--- Given material Enclosed Below ---

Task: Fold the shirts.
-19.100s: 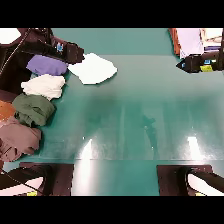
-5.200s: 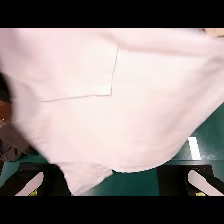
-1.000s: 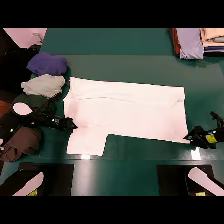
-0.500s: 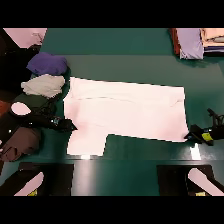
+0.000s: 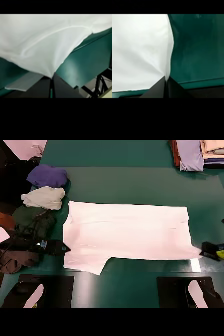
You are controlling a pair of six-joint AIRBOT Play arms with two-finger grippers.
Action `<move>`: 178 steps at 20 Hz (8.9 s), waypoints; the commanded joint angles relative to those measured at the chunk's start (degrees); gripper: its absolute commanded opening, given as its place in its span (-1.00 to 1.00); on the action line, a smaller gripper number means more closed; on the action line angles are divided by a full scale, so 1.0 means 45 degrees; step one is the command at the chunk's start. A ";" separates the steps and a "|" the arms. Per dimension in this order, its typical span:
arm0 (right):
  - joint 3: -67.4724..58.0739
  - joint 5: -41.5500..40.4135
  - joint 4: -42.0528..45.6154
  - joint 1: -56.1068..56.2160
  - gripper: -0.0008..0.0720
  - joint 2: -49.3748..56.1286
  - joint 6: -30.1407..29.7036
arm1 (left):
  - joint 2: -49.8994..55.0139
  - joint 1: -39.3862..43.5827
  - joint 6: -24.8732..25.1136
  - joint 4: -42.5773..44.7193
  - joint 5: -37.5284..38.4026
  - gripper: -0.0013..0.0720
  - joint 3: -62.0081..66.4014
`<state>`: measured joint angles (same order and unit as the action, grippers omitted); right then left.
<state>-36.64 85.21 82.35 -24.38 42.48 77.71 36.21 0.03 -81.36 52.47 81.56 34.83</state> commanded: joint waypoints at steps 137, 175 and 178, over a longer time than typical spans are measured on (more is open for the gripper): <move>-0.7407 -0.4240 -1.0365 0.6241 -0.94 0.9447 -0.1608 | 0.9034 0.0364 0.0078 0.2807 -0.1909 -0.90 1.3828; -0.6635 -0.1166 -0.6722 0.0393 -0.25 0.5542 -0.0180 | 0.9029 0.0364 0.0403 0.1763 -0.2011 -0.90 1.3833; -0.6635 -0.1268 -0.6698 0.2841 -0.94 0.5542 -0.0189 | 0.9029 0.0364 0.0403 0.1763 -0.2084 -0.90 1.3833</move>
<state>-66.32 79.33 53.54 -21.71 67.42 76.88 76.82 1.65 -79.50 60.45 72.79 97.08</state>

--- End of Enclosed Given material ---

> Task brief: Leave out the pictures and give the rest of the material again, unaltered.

> Expected output:
Task: Fold the shirts.
-19.100s: 
-5.200s: 
-1.000s: 
-0.500s: 
+0.000s: 
You are controlling a pair of six-joint AIRBOT Play arms with two-finger grippers.
Action `<move>`: 178 steps at 20 Hz (8.9 s), waypoints; the commanded joint angles relative to those measured at the chunk's start (degrees); gripper: its absolute commanded opening, given as its place in its span (-1.00 to 1.00); on the action line, a smaller gripper number means more closed; on the action line angles are divided by a full scale, so 1.0 means 45 degrees; step one is the command at the chunk's start. A ";" separates the steps and a "|" the arms. Per dimension in this order, its typical span:
arm0 (right):
  - joint 3: -67.4724..58.0739
  - joint 5: -41.5500..40.4135
  - joint 4: -42.0528..45.6154
  - joint 1: -56.1068..56.2160
  - gripper: -0.0008..0.0720
  - joint 2: -49.3748..56.1286
  - joint 6: -30.1407..29.7036
arm1 (left):
  - joint 2: -49.8994..55.0139
  - joint 1: -39.3862..43.5827
  - joint 6: -24.8732..25.1136
  - joint 4: -42.5773..44.7193
  - joint 5: -37.5284..38.4026
  - gripper: -0.0013..0.0720
  - joint 3: -62.0081..66.4014
`<state>`: measured joint angles (same order and unit as the action, grippers omitted); right then left.
<state>-36.64 85.21 82.35 -24.38 42.48 77.71 36.21 0.03 -81.36 52.47 81.56 34.83</state> commanded: joint waypoints at steps 137, 175 and 178, over a longer time than typical spans are measured on (more is open for the gripper): <move>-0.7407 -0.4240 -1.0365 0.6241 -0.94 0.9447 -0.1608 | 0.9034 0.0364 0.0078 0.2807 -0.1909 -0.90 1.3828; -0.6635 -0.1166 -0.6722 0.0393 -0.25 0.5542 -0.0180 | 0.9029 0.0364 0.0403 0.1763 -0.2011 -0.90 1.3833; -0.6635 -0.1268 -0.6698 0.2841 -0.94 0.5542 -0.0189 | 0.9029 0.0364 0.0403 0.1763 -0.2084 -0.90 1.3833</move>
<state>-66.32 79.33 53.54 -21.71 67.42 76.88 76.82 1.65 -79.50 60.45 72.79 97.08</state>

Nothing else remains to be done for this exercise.